Task directions: Pictures within the data are to be left out; everything else must be reproduced exactly.

====

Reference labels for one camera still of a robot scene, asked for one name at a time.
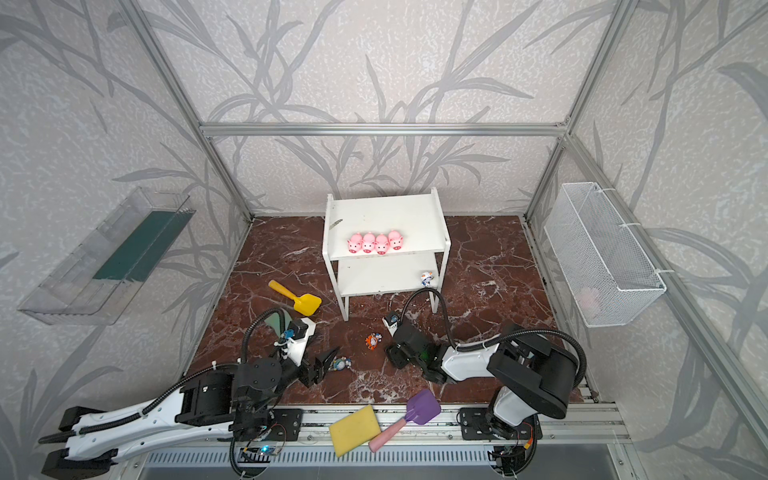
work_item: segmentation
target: brown marble surface
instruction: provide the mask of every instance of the brown marble surface
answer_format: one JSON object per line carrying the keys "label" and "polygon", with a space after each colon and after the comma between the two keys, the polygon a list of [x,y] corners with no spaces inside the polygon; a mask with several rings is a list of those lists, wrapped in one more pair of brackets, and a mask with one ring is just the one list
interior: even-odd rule
{"label": "brown marble surface", "polygon": [[[442,292],[454,338],[462,342],[487,338],[509,323],[556,328],[518,217],[446,217],[446,223],[452,246]],[[322,242],[321,217],[257,218],[190,371],[209,366],[212,360],[236,360],[243,331],[272,306],[286,306],[294,318],[300,317],[293,311],[292,301],[267,286],[270,280],[277,280],[296,295],[312,293],[323,299],[311,317],[317,331],[307,353],[313,356],[340,346],[339,354],[352,360],[351,369],[329,372],[311,389],[293,384],[283,404],[401,403],[425,387],[441,402],[490,400],[500,386],[496,379],[438,386],[422,379],[414,366],[397,370],[389,364],[384,347],[391,337],[381,319],[390,306],[400,310],[410,292],[353,297],[349,322],[344,322],[320,252]],[[410,310],[423,332],[435,340],[447,340],[442,317],[439,311],[431,313],[425,294],[415,299]],[[366,347],[371,333],[383,336],[381,346],[373,351]],[[266,355],[275,339],[269,327],[257,327],[250,355]],[[571,401],[578,400],[574,392]]]}

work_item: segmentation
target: yellow shovel handle
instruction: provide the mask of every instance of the yellow shovel handle
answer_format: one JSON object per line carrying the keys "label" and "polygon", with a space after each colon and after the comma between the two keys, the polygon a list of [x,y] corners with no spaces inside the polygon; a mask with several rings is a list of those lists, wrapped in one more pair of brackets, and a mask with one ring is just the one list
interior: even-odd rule
{"label": "yellow shovel handle", "polygon": [[296,297],[296,295],[293,295],[286,287],[280,285],[275,280],[270,280],[270,288],[278,293],[282,293],[283,295],[287,296],[294,302],[298,302],[299,299]]}

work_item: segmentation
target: yellow shovel
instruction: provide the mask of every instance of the yellow shovel
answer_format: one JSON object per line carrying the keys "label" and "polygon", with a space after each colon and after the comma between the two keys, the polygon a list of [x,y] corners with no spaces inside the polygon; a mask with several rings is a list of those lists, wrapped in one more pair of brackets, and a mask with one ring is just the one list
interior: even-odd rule
{"label": "yellow shovel", "polygon": [[274,280],[270,280],[270,288],[293,300],[293,309],[302,315],[312,315],[317,311],[317,307],[319,307],[320,303],[322,302],[320,297],[314,296],[310,293],[304,293],[299,298],[298,296],[293,295],[286,287],[280,285]]}

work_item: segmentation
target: pink pig toy
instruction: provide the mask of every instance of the pink pig toy
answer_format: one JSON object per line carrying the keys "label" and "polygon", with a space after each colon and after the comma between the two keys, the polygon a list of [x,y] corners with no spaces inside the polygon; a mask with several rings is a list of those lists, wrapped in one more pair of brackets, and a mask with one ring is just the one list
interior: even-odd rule
{"label": "pink pig toy", "polygon": [[389,240],[386,235],[379,235],[376,238],[376,253],[383,255],[387,250],[389,250]]}
{"label": "pink pig toy", "polygon": [[373,236],[373,233],[366,233],[366,235],[362,238],[362,251],[365,253],[371,253],[373,252],[373,247],[376,246],[376,237]]}
{"label": "pink pig toy", "polygon": [[358,253],[362,249],[362,235],[355,233],[346,243],[349,246],[350,253]]}
{"label": "pink pig toy", "polygon": [[389,246],[395,250],[402,248],[402,235],[400,235],[399,231],[392,230],[389,232]]}

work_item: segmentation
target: wall
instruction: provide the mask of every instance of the wall
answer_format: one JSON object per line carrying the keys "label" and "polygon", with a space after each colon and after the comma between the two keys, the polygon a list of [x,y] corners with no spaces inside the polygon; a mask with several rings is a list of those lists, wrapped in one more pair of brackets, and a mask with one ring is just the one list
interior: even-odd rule
{"label": "wall", "polygon": [[[613,0],[141,4],[209,122],[563,121],[614,7]],[[553,143],[217,139],[253,210],[266,214],[324,212],[328,193],[431,186],[448,212],[518,213]]]}
{"label": "wall", "polygon": [[[617,192],[765,392],[768,3],[641,2],[576,127]],[[568,156],[532,218],[603,400],[651,478],[768,478],[768,459],[663,300],[586,330],[542,231]]]}
{"label": "wall", "polygon": [[[0,5],[0,475],[39,478],[60,414],[114,409],[178,378],[247,230],[111,2]],[[16,309],[136,186],[197,212],[112,326]]]}

====

Response area:
Reference labels for one camera still of a robot scene, asked for one name at a time.
work_item: segmentation
target: brown marble surface
instruction: provide the mask of every instance of the brown marble surface
answer_format: one JSON object per line carrying the keys "label" and "polygon", with a space after each colon and after the comma between the two keys, the polygon a list of [x,y] corners with no spaces inside the polygon; a mask with several rings is a list of those lists, wrapped in one more pair of brackets, and a mask with one ring is just the one list
interior: even-odd rule
{"label": "brown marble surface", "polygon": [[[442,292],[454,338],[462,342],[487,338],[509,323],[556,328],[518,217],[446,217],[446,223],[452,246]],[[322,242],[321,217],[257,218],[190,371],[209,366],[212,360],[236,360],[243,331],[272,306],[286,306],[294,318],[300,317],[293,311],[292,301],[267,286],[270,280],[277,280],[296,295],[312,293],[323,299],[311,317],[317,331],[307,353],[313,356],[340,346],[339,354],[352,360],[351,369],[329,372],[311,389],[293,384],[283,404],[401,403],[425,387],[441,402],[490,400],[500,386],[496,379],[438,386],[422,379],[414,366],[397,370],[389,364],[384,347],[391,337],[381,319],[390,306],[400,310],[410,292],[353,297],[349,322],[344,322],[320,252]],[[410,310],[423,332],[435,340],[447,340],[442,317],[439,311],[431,313],[425,294],[415,299]],[[366,347],[371,333],[383,336],[381,346],[373,351]],[[266,355],[275,339],[269,327],[257,327],[250,355]],[[571,401],[578,400],[574,392]]]}

work_item: segmentation
target: yellow shovel handle
instruction: provide the mask of every instance of the yellow shovel handle
answer_format: one JSON object per line carrying the keys "label" and "polygon", with a space after each colon and after the comma between the two keys, the polygon a list of [x,y] corners with no spaces inside the polygon; a mask with several rings is a list of those lists, wrapped in one more pair of brackets, and a mask with one ring is just the one list
interior: even-odd rule
{"label": "yellow shovel handle", "polygon": [[296,297],[296,295],[293,295],[286,287],[280,285],[275,280],[270,280],[270,288],[278,293],[282,293],[283,295],[287,296],[294,302],[298,302],[299,299]]}

work_item: segmentation
target: yellow shovel
instruction: provide the mask of every instance of the yellow shovel
answer_format: one JSON object per line carrying the keys "label" and "polygon", with a space after each colon and after the comma between the two keys, the polygon a list of [x,y] corners with no spaces inside the polygon; a mask with several rings is a list of those lists, wrapped in one more pair of brackets, and a mask with one ring is just the one list
interior: even-odd rule
{"label": "yellow shovel", "polygon": [[274,280],[270,280],[270,288],[293,300],[293,309],[302,315],[312,315],[317,311],[317,307],[319,307],[320,303],[322,302],[320,297],[314,296],[310,293],[304,293],[299,298],[298,296],[293,295],[286,287],[280,285]]}

work_item: segmentation
target: pink pig toy
instruction: provide the mask of every instance of the pink pig toy
answer_format: one JSON object per line carrying the keys "label" and "polygon", with a space after each colon and after the comma between the two keys, the polygon a list of [x,y] corners with no spaces inside the polygon; a mask with several rings is a list of those lists, wrapped in one more pair of brackets, and a mask with one ring is just the one list
interior: even-odd rule
{"label": "pink pig toy", "polygon": [[389,240],[386,235],[379,235],[376,238],[376,253],[383,255],[387,250],[389,250]]}
{"label": "pink pig toy", "polygon": [[373,236],[373,233],[366,233],[366,235],[362,238],[362,251],[365,253],[371,253],[373,252],[373,247],[376,246],[376,237]]}
{"label": "pink pig toy", "polygon": [[358,253],[362,249],[362,235],[355,233],[346,243],[349,246],[350,253]]}
{"label": "pink pig toy", "polygon": [[389,246],[395,250],[402,248],[402,235],[400,235],[399,231],[392,230],[389,232]]}

work_item: segmentation
target: wall
instruction: provide the mask of every instance of the wall
answer_format: one JSON object per line carrying the keys "label" and "polygon", with a space after each colon and after the comma between the two keys, the polygon a list of [x,y] corners with no spaces inside the polygon; a mask with several rings is a list of those lists, wrapped in one more pair of brackets, and a mask with one ring is just the one list
interior: even-odd rule
{"label": "wall", "polygon": [[[613,0],[141,4],[209,122],[563,121],[614,7]],[[553,143],[217,139],[253,210],[266,214],[324,212],[328,193],[431,186],[448,212],[518,213]]]}
{"label": "wall", "polygon": [[[617,192],[765,392],[768,3],[641,2],[576,127]],[[568,156],[532,218],[603,400],[651,478],[768,478],[768,459],[663,300],[586,330],[542,231]]]}
{"label": "wall", "polygon": [[[0,5],[0,475],[39,478],[60,414],[114,409],[178,378],[247,230],[111,2]],[[16,309],[136,186],[197,212],[112,326]]]}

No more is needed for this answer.